For his second movement, rather than the Classical minuet or modern scherzo, Mahler opts for his oft-used Ländler, a folksy dance that inspired the development of the waltz. Here, the dance has the unrestrained joy reminiscent of those he heard in the transient Bohemian village of his youth. The intimate trio section maintains an energetic lift and references to the now-deleted Blumine movement, and is naturally bookended by the hectic Ländler.

The third movement opens with stoic timpani and a demanding solo from the contrabass, who in the plaintive high register, presents a minor-keyed "Frère Jacques" (or "Bruder Jakob" in the German-language tradition) that proceeds in the round. The use of a nursery song for a funeral march is quintessential grim Mahlerian irony, only furthered by the music to follow: a Czech folk band enters the picture. The timpani is replaced by the harp, which leads the music, as if daydreaming, to another Wayfarer melody, "The Two Blue Eyes of My Beloved." The funeral march returns, and the movement’s themes layer in near-cacophony, eventually fading as it processes away.

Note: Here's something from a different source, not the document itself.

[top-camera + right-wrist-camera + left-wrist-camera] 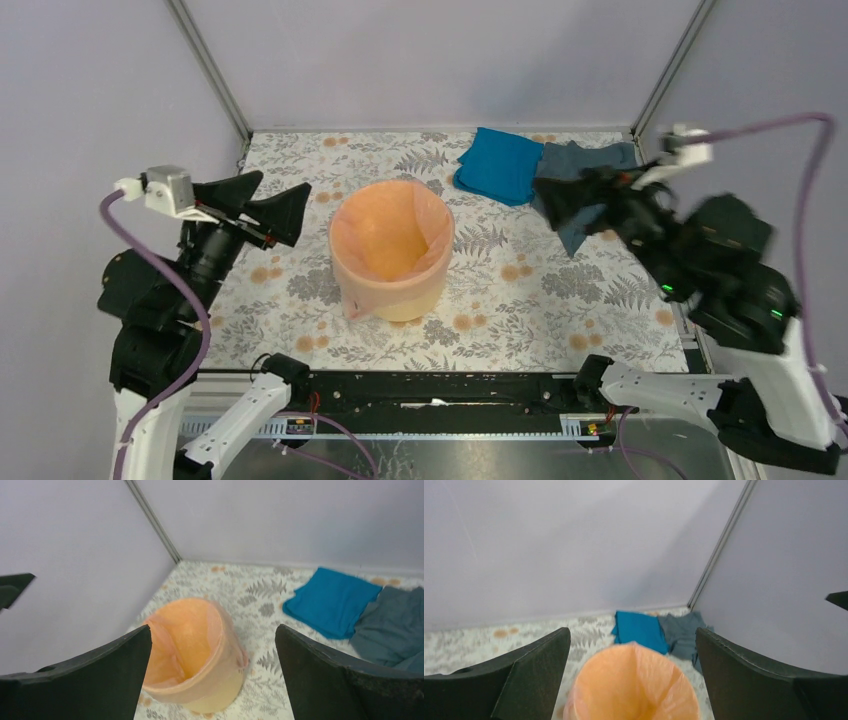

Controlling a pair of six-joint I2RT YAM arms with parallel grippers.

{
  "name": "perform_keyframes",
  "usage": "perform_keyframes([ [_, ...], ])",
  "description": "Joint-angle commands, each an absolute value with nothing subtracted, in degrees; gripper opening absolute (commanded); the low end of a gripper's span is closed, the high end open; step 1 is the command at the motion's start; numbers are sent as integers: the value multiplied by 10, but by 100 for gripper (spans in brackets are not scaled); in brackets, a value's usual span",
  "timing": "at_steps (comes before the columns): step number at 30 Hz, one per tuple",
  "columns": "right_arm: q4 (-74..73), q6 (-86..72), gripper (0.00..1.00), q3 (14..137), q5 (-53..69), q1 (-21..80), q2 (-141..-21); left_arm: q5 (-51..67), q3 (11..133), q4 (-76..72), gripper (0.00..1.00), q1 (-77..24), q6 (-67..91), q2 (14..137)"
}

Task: Put the trash bags into the trash bin

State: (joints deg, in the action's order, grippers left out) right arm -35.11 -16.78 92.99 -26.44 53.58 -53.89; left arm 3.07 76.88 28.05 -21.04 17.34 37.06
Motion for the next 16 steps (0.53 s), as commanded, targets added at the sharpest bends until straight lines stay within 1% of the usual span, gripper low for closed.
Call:
perform_keyframes([
  [1,-386,-124,100,975,-270,537,-485,56,793,176,99,-207,142,363],
  [5,-374,-116,100,988,-283,538,-460,61,809,167,99,-207,143,368],
  [12,-339,-112,100,965,-281,538,-449,57,811,177,99,-207,154,368],
  [14,-327,-111,100,951,-256,538,-446,56,815,182,99,-207,154,369],
  [16,-344,-121,100,974,-237,538,-469,57,822,186,99,-207,153,372],
])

A shock of crash symbols, and the frenzied finale takes off. Later abandoned, the massive, stormy movement’s original title provides some insight into Mahler’s psychology: “Dall'inferno al Paradiso (From Hell to Heaven), as the sudden expression of a deeply wounded heart.” A forcefully militant first theme makes way for the second, a long, luxurious melody. Elements from the opening movement emerge, and the development section is a near-faithful recollection of the work’s opening, until the forceful theme creeps in, leading to a terrifying climax. But the clouds break for the sunny, triumphant conclusion.